Looks like just some random white hairs it seems red based horses get those random white hairs a lot.
_Posted via Mobile Device_


----------



## Chiilaa (Aug 12, 2010)

Are you sure they aren't scars? I would lean towards something like sticking his head through a fence or something like that, probably to get more food into him. The way they all seem to be aligned in the same direction makes me wonder.


----------



## Poseidon (Oct 1, 2010)

They look like scars to me too.

Any chance you have had a sleazy hood on him lately? A mare I board with now has scars just like that from her hood slipping one night and cutting into her skin.


----------



## Peppy Barrel Racing (Aug 16, 2011)

Poseidon said:


> They look like scars to me too.
> 
> Any chance you have had a sleazy hood on him lately? A mare I board with now has scars just like that from her hood slipping one night and cutting into her skin.

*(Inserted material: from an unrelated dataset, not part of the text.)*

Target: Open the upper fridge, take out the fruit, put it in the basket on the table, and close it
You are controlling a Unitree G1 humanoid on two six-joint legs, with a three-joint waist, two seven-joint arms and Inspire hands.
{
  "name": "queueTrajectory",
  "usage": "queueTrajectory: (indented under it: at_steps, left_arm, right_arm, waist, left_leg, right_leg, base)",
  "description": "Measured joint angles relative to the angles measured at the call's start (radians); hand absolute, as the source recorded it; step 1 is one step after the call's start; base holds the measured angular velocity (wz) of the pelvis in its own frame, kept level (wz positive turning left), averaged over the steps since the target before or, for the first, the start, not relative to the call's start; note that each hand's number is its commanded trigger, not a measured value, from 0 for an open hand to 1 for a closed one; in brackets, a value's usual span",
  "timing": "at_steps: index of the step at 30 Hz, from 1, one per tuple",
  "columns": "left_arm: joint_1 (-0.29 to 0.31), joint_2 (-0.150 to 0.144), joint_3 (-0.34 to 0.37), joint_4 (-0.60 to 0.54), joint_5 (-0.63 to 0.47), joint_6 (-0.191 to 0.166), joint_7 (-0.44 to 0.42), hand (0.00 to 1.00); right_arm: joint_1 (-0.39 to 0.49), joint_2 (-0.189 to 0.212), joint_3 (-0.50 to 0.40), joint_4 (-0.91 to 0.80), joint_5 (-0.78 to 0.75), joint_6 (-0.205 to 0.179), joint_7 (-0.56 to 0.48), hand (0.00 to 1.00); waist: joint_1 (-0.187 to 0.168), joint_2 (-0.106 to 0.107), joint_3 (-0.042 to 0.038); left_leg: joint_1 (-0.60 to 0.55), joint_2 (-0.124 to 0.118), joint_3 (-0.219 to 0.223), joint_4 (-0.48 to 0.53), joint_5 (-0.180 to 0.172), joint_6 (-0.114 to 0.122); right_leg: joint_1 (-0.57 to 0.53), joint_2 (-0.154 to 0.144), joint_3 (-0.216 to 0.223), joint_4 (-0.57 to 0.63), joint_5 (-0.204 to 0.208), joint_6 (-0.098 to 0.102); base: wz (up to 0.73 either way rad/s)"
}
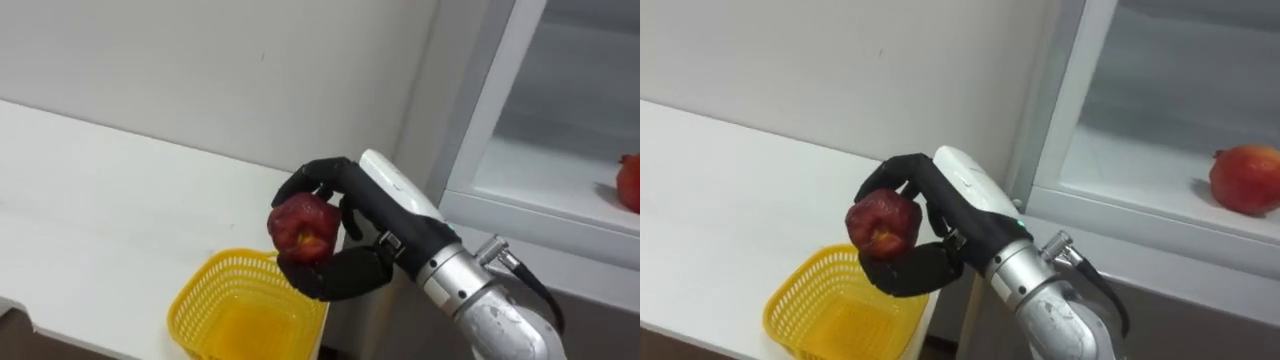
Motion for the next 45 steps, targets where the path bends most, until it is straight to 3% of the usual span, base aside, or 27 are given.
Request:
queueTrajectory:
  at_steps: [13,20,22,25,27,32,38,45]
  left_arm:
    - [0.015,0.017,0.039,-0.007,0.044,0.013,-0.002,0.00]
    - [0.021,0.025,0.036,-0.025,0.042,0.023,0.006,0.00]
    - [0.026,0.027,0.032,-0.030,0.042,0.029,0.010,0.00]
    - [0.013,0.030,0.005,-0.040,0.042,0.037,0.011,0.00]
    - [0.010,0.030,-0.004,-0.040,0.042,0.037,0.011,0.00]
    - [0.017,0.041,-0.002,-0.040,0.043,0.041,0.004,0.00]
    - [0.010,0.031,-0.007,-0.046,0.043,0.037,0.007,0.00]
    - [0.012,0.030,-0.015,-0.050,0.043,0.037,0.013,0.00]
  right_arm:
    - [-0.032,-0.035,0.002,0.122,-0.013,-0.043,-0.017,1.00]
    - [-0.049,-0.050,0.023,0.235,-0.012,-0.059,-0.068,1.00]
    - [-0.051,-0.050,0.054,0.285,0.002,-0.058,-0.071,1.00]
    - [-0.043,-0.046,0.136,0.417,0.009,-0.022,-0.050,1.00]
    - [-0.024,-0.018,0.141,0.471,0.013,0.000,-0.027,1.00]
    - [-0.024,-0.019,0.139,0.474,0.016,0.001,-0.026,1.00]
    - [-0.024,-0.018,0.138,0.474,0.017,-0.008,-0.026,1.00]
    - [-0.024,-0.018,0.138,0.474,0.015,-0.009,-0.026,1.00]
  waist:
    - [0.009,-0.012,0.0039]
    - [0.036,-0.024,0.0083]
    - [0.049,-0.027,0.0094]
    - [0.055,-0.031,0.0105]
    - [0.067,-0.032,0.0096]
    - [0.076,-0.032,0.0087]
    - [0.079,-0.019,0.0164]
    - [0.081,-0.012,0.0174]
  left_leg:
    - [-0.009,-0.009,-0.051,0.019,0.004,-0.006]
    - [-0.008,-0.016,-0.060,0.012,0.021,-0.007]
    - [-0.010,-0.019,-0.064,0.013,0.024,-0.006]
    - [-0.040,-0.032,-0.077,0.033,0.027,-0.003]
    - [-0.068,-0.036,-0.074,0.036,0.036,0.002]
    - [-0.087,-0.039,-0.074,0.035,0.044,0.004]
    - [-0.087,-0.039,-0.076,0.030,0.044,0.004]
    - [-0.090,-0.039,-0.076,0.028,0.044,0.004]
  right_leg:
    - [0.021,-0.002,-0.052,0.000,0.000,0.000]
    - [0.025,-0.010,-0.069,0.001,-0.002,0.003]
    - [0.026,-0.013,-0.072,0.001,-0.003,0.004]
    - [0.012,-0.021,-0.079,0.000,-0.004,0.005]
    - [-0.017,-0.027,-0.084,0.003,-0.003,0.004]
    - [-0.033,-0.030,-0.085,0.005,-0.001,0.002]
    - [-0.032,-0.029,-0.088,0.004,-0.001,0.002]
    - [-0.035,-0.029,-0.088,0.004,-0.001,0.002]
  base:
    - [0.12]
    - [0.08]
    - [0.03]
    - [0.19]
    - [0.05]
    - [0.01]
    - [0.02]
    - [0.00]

I didn't think about that good point.
_Posted via Mobile Device_


----------



## FaceTheMusic (Dec 28, 2012)

Poseidon said:


> They look like scars to me too.
> 
> Any chance you have had a sleazy hood on him lately? A mare I board with now has scars just like that from her hood slipping one night and cutting into her skin.


He has worn sleazys overnight during the show season but the ones I use are well fitting and have never rubbed him or slid around.


----------



## FaceTheMusic (Dec 28, 2012)

They also have very large eye holes and don't come that close to his eyes.


----------



## FaceTheMusic (Dec 28, 2012)

Chiilaa said:


> Are you sure they aren't scars? I would lean towards something like sticking his head through a fence or something like that, probably to get more food into him. The way they all seem to be aligned in the same direction makes me wonder.


I wouldn't put it past him to try something like that but I see him almost everyday and I would have noticed scrapes.


----------



## Army wife (Apr 29, 2012)

Look likes he lost some hair and it grew back in white.


----------



## Iseul (Mar 8, 2010)

I've seen ill-fitted cribbing collars cause this..
But I'd say they're just random white spots or that he lost some hair for whatever reason and it grew back white.
_Posted via Mobile Device_


----------



## MelissaAnn (Aug 26, 2011)

maybe fungal scars, but i hope not.


----------



## Elizabeth Bowers (Jan 26, 2012)

Him being 12, maybe he's starting to grey out some. Or in this case white. Are you sure he didn't stick his head through something?


----------



## NdAppy (Apr 8, 2009)

Honestly the placement of the white, and more so looking at the right eye, suggests to me rubs from a hood or sleezy...


----------



## FaceTheMusic (Dec 28, 2012)

Elizabeth Bowers said:


> Him being 12, maybe he's starting to grey out some. Or in this case white. Are you sure he didn't stick his head through something?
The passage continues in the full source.